■ Activity:
Through the line with "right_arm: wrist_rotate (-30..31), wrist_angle" and starting from the first line, return the records below word for word, with pictures left out.

(Recorded data)

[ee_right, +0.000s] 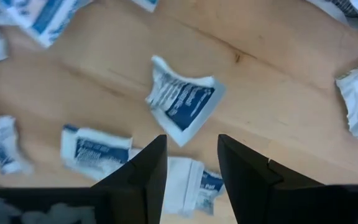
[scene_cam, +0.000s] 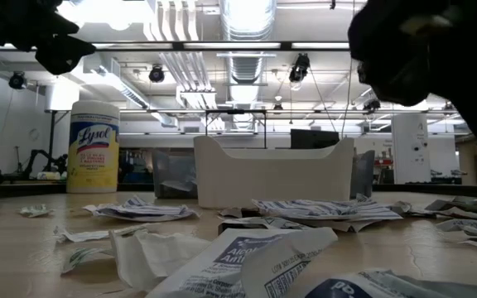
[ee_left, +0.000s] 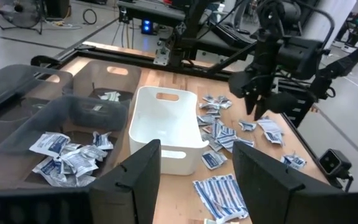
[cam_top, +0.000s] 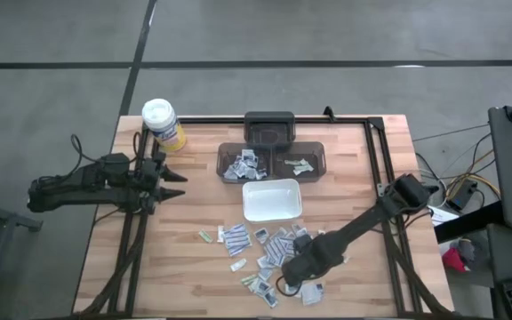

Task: Pick & Place First Aid Supplies
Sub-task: Put the alcohol pad into the bottom left black bin

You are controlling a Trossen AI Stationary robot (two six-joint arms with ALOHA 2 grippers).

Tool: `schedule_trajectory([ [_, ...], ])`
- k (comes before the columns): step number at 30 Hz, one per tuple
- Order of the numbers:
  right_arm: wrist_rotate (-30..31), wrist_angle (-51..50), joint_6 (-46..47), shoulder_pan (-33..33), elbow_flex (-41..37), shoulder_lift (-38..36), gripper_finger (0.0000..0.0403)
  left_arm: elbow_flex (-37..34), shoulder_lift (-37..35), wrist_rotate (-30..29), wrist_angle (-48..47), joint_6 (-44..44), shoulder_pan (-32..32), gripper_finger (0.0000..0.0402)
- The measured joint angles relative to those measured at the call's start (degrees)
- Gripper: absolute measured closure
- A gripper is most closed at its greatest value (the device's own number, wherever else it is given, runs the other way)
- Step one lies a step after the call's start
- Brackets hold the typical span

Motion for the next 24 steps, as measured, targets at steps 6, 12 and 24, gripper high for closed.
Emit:
schedule_trajectory([
  [6, 0.1, -0.2, 0.6, -0.1, -0.1, 1.9, 0.0266, 0.0, 0.0, 1.0, -0.1, 0.0, 0.0, 0.0209],
  [12, 1.8, 0.1, 2.4, -0.2, -1.1, 2.7, 0.0266, 0.0, 0.0, 1.7, -0.4, 0.0, 0.0, 0.0209],
  [24, 2.8, 1.7, 3.6, -0.2, -3.7, 2.1, 0.0318, 0.0, 0.0, 2.1, -0.4, 0.0, 0.0, 0.0209],
])
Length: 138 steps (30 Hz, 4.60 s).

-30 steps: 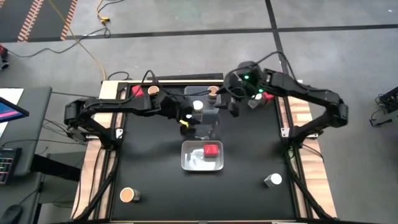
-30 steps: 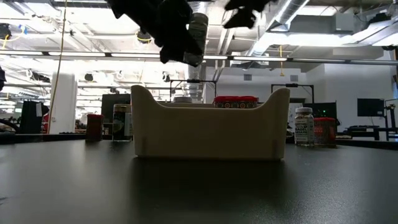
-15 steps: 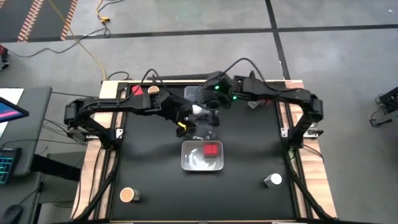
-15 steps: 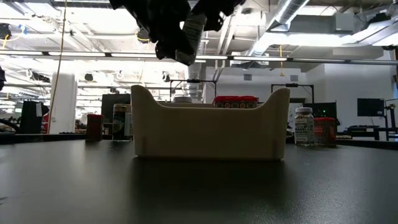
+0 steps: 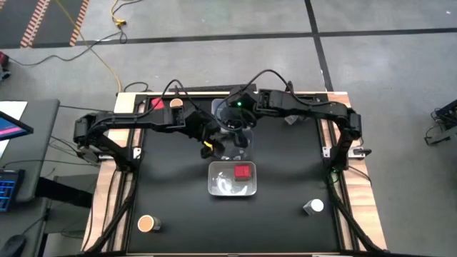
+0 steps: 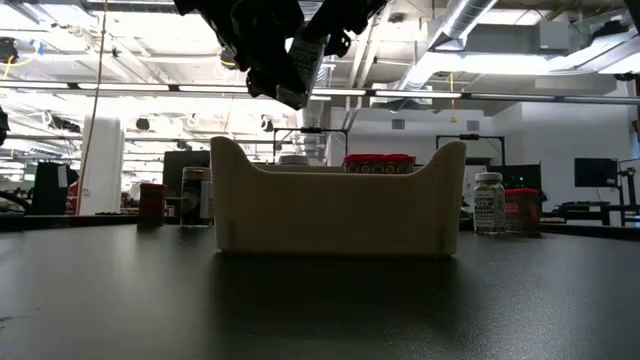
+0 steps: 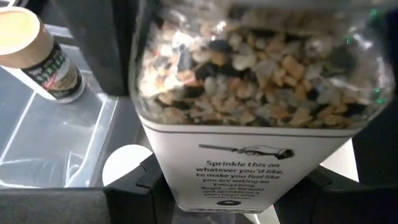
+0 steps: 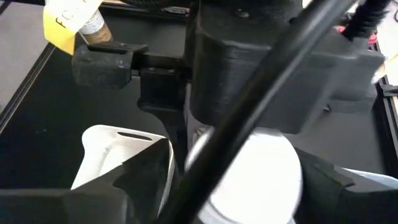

■ Finished exercise:
[ee_right, +0.000s] 
[scene_cam, +0.000s] 
[ee_left, +0.000s] 
[cam_top, +0.000s] 

Task: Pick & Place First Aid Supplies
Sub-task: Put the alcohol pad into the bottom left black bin

You are controlling a Trossen AI Stationary robot (two six-joint arms with ALOHA 2 grippers).

Tool: `schedule_trajectory([ [_, ...], ])`
- k (comes before the columns): step number at 30 Hz, one per tuple
- Order of the numbers:
  right_arm: wrist_rotate (-30..31), wrist_angle (-51..50), joint_6 (-46..47), shoulder_pan (-33..33), elbow_flex (-41..37), shoulder_lift (-38..36), gripper_finger (0.0000..0.0403)

There is nothing else to add to the answer.